No. of Recommendations: 18
Tariffs are another way to do that, btw. They do that without incurring the fiscal burden that a direct subsidy incurs.
Unless you impose tariffs on everything from every country. If you're trying to reduce our strategic dependence on China for certain things, then targeted tariffs on China on those certain things can provide incentives to reshore to the U.S.
Of course, the major problem with doing that is that we have all sorts of international trade agreements under which nearly all countries have bargained not to do that. Equality of opportunity, not equality of outcome, so to speak - we all agree not to use tariffs to block imports, and whichever countries end up with those industries based on their skills and talents and resources end up with them. There are some exceptions for militarily strategic things, of course....but you don't get to just decide that you'd rather have more textile factories just 'cause. I mean, you can decide that - but then you lose the benefits of the global trade regime that helped make your country so rich in the first place.
No. We don't need to over-regulate or have government people involved in every. little. thing.
But that's not what I said. If you want to make sure your capitalist economy ends up with the industries that you want it to end up with, rather than the industries that will result from the application of free market forces carried out by millions of free autonomous people and firms, then the government has to intervene. If you want to make sure your company is making microchips domestically rather than importing them, but it's cheaper to import them, then the government has to intervene.
However, that can't happen unless the government is big and strong enough to intervene. There's no magic bullet that avoids it. If you want the government to be able to do things, it has to be able to do things: it has to have the resources, personnel, experience, and capacity to actually shape the economy....if you want the country to end up with outcomes that are different from the free market outcomes. TANSTAAFL - you don't get to have a stripped-down bare-bones government and have the kind of outcomes that require powerful government interventions.
We've been doing this for decades, pretty much since the Berlin Wall fell and the Soviet Union dissolved. How's it going for us?
Yeah, and we've had police for decades, but we still have crime. But that doesn't mean we should get rid of the police.
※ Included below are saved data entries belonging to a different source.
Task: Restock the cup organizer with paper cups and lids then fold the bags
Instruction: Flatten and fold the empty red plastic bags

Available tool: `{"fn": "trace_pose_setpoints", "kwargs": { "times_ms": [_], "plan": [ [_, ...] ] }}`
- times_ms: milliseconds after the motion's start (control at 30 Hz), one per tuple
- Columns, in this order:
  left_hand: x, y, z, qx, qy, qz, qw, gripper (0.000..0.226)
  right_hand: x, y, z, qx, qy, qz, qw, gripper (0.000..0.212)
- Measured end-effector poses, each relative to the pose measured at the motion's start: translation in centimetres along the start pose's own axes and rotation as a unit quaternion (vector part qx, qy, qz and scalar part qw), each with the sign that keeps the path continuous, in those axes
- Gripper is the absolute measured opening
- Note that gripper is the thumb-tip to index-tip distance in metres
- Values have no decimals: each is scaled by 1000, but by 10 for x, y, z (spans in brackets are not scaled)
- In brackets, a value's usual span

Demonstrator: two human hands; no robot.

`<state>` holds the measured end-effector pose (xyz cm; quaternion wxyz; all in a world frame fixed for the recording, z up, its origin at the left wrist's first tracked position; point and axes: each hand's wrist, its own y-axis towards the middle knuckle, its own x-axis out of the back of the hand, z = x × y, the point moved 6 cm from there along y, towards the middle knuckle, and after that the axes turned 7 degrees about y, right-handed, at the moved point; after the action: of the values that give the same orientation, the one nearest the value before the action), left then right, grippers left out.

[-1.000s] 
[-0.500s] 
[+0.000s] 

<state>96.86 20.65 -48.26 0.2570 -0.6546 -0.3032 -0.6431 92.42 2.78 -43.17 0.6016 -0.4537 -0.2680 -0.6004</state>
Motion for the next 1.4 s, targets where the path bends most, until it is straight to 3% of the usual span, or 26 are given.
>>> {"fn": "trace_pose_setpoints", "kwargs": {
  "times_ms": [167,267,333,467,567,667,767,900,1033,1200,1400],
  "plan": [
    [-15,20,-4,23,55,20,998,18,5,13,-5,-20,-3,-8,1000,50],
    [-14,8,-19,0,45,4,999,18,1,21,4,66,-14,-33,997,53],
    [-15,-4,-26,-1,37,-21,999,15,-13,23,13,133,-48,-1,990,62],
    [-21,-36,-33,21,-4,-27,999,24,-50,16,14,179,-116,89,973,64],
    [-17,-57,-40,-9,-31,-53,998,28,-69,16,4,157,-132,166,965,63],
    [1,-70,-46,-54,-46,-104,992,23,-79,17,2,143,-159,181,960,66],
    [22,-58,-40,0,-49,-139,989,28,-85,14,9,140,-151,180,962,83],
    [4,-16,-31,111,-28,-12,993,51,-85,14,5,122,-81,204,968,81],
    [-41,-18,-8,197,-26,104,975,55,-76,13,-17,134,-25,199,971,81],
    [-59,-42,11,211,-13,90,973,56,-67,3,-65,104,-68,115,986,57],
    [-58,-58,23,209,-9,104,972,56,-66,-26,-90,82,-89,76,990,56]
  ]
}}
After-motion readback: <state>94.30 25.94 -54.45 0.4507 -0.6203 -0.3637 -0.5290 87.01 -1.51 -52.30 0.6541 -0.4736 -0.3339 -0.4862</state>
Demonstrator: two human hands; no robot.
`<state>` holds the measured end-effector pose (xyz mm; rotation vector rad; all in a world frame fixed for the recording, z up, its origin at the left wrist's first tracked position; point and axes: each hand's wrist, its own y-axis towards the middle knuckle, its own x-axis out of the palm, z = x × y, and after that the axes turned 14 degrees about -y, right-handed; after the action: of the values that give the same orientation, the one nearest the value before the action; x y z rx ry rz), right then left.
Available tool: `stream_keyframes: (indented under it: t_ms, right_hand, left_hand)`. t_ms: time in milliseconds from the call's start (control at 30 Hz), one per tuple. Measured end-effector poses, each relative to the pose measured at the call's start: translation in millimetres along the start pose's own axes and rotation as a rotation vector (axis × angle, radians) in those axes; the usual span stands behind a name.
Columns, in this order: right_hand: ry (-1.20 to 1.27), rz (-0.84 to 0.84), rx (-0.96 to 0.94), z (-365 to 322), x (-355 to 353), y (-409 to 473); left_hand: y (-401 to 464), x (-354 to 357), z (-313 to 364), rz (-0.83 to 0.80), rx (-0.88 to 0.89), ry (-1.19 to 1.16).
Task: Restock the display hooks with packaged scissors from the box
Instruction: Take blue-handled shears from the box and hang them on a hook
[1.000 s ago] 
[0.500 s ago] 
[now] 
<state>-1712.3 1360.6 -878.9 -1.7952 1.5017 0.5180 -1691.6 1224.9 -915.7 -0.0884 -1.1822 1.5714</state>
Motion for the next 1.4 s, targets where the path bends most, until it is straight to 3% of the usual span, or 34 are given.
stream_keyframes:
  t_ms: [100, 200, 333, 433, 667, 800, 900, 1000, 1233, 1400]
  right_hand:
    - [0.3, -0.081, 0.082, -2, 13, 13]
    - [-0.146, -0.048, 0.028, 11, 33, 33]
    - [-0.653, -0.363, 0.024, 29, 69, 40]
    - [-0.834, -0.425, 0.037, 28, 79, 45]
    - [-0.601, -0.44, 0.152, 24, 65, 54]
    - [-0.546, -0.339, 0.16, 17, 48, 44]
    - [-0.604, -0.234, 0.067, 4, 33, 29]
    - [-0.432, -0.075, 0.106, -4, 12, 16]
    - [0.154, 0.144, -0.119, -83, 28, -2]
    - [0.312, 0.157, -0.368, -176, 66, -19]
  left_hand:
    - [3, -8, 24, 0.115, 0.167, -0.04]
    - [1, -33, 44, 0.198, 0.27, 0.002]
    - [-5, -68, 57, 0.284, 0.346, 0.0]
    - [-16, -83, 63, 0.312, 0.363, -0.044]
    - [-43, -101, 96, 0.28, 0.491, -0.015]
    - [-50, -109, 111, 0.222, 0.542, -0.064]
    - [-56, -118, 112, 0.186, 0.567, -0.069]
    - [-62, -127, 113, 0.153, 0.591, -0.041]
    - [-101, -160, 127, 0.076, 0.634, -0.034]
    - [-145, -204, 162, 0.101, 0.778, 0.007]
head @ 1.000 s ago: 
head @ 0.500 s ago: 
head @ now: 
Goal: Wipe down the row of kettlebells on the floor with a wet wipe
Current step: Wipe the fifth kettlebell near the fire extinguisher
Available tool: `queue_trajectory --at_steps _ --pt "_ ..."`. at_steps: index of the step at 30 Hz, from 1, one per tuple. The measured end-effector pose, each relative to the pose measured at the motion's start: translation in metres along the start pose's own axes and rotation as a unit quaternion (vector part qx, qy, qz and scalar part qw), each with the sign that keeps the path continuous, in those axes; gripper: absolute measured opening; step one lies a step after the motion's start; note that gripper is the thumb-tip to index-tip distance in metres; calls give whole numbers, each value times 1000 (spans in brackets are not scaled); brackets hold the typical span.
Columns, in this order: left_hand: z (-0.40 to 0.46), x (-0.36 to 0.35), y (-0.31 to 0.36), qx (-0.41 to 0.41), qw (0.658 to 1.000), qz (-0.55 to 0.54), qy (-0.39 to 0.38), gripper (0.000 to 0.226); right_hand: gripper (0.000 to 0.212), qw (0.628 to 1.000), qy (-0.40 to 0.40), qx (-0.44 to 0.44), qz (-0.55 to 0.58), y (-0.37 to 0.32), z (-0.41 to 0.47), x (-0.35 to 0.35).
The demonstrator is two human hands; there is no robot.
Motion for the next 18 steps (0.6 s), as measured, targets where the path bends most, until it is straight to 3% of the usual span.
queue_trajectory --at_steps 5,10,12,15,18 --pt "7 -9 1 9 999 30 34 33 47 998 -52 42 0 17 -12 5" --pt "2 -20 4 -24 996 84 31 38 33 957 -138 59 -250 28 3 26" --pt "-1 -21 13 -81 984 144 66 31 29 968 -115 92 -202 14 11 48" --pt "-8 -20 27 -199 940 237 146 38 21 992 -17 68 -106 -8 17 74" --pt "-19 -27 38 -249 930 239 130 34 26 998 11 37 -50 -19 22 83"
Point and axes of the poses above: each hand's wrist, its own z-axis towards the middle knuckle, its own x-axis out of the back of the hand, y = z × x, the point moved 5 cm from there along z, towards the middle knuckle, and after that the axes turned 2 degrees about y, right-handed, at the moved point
We've been playing a global game of influence and strategy....but because the populist right doesn't like foreign aid, we've now given up entirely and gone home. China's been aggressive and resourceful in wooing developing nations because they've been putting in the work, and they've been successful even when we were pushing back on them. Imagine how things are going to be now.
You're assuming that our friends and allies have been dealing with us straight this entire time.
I have not. I noted in this very thread that Europe (like most countries) employs significant protectionism measures in favor of their politically powerful domestic agricultural sectors. As does the United States (hello, tariff-quota protections for sugar!). And the EU and the US have been negotiating for decades over various measures to mutually reduce those tariffs and non-tariff barriers: gradual and slow progress to be sure, and the barriers remain, but progress nonetheless.
And then Trump walks in and imposes the highest average tariffs across the globe in a century. Which is a thing one can do, but then it is unreasonable to expect that other countries' responses will be to work cooperatively with us.